Pfizer’s Covid jab is only 20% effective at stopping people getting infected after six months, real world data revealed on Sept 8. The finding is based on a study used data from Qatar, where 1million have been jabbed with Pfizer.
Pfizer vaccine efficacy against infection plunges to just 20%
The study showed protection gradually wanes, plunging to just 22.3 per cent after six months among fully-vaccinated people, Daily Mail reported.
But scientists insist protection against severe illness and death remains high after half a year, sitting at around the 90 per cent mark.
- Some 947,035 people received at least one Pfizer vaccine by September 5, of which 96 per cent were double-jabbed.
- An additional 564,196 people had had at least one dose of Moderna, of which 88 per cent had both. But this group was not included in the study.
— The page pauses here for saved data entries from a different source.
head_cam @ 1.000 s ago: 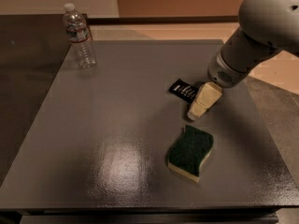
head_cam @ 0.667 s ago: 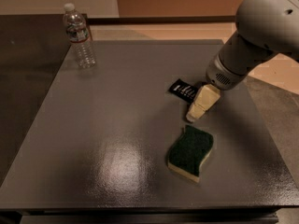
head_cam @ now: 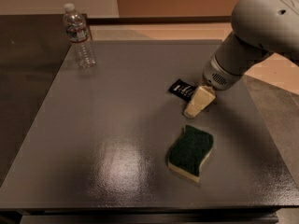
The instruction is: Pick rxbar chocolate
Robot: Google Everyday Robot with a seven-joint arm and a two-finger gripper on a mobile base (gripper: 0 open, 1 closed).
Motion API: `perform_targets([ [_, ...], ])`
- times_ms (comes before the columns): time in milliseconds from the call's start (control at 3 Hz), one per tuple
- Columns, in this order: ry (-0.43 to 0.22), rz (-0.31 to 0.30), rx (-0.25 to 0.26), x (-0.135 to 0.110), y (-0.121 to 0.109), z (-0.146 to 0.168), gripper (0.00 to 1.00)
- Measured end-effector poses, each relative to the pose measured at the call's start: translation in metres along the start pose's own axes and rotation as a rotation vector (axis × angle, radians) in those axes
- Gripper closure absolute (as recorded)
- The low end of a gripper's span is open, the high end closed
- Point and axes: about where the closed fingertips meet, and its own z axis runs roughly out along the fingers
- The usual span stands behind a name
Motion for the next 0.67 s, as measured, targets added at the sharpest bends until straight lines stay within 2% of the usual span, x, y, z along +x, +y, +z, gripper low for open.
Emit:
perform_targets([
  [667, -0.003, 0.003, -0.008, -0.0044, -0.0005, -0.0086, 0.85],
])
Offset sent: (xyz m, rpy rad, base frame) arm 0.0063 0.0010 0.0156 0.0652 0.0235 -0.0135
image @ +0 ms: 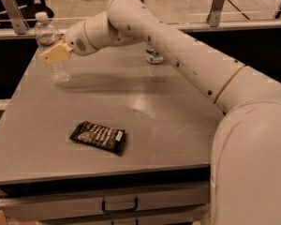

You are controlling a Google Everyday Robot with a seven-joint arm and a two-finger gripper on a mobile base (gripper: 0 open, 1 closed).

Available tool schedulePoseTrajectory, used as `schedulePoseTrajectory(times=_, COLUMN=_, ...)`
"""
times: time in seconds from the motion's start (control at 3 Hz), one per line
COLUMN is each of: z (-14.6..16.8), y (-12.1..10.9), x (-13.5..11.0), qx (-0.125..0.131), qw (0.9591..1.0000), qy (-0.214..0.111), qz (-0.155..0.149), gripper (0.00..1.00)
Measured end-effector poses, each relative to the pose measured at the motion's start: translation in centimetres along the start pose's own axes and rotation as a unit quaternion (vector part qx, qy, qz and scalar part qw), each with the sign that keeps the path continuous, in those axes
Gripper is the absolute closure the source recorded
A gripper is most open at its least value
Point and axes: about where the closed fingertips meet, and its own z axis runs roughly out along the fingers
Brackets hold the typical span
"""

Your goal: Knock water bottle over

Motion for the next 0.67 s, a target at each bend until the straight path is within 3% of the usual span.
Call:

- Some 8,203 infections were spotted among people who received one dose of Pfizer, while 10,543 infections occurred among double-jabbed people.
- By the end of August, 377 people who had one dose of Pfizer were hospitalised, 32 went to ICU and 34 died from the virus.
- Meanwhile, 106 people double-jabbed with Pfizer were hospitalised with the virus, 10 were admitted to ICU and 15 died from the virus.
The researchers used this data to estimate Pfizer’s effectiveness. Protection against catching the virus then drops for four months and then falls quickly to 20% around five to seven months after the second jab.
Qatar’s vaccine program
Qatar began its vaccine rollout program in December of last year, using the Pfizer vaccine and administering doses three weeks apart. In March, it began to deliver Moderna’s similar jab.
The vaccinations were given in the same order as in the UK, beginning with health workers, adults with underlying health conditions, and people over the age of 70, and working down the age groups.
As of September 7, at least 90% of those over the age of 12 had received at least one Covid vaccine, and 80% had been double-jabbed.
Pfizer asks FDA to authorize its COVID shot for kids aged 5-11
Pfizer Inc and its German partner BioNTech SE have asked the U.S. Food and Drug Administration (FDA) to expand emergency use of its COVID-19 vaccine to include kids between ages five and 11.
When the vaccine was originally authorized for use by the FDA in December 2020, it was only for those aged 16 and older, before being expanded to those aged 12 and older in May.
The FDA is planning to move quickly and has a meeting tentatively scheduled to discuss the matter on October 26.
Officials are expected to make a decision – which would make 28 million kids eligible – between Halloween and Thanksgiving.
Virus killing fewer than 530 kids since pandemic began
Recently, pediatric cases increased from 71,726 per week at the beginning of August to more than 243,000 in September, fueled by the Delta variant.
However, they now appear to be trending downward with 173,469 reported last week, according to the American Academy of Pediatrics.
There have also been 520 pediatric deaths since the start of the pandemic, indicating children make up less than 0.1 percent of all deaths.
Currently, no evidence suggests the Delta variant is more dangerous in kids than previous strains of the virus.
Because of this low risk of severe illness, polls have shown that many parents are not inclined to vaccinate their children.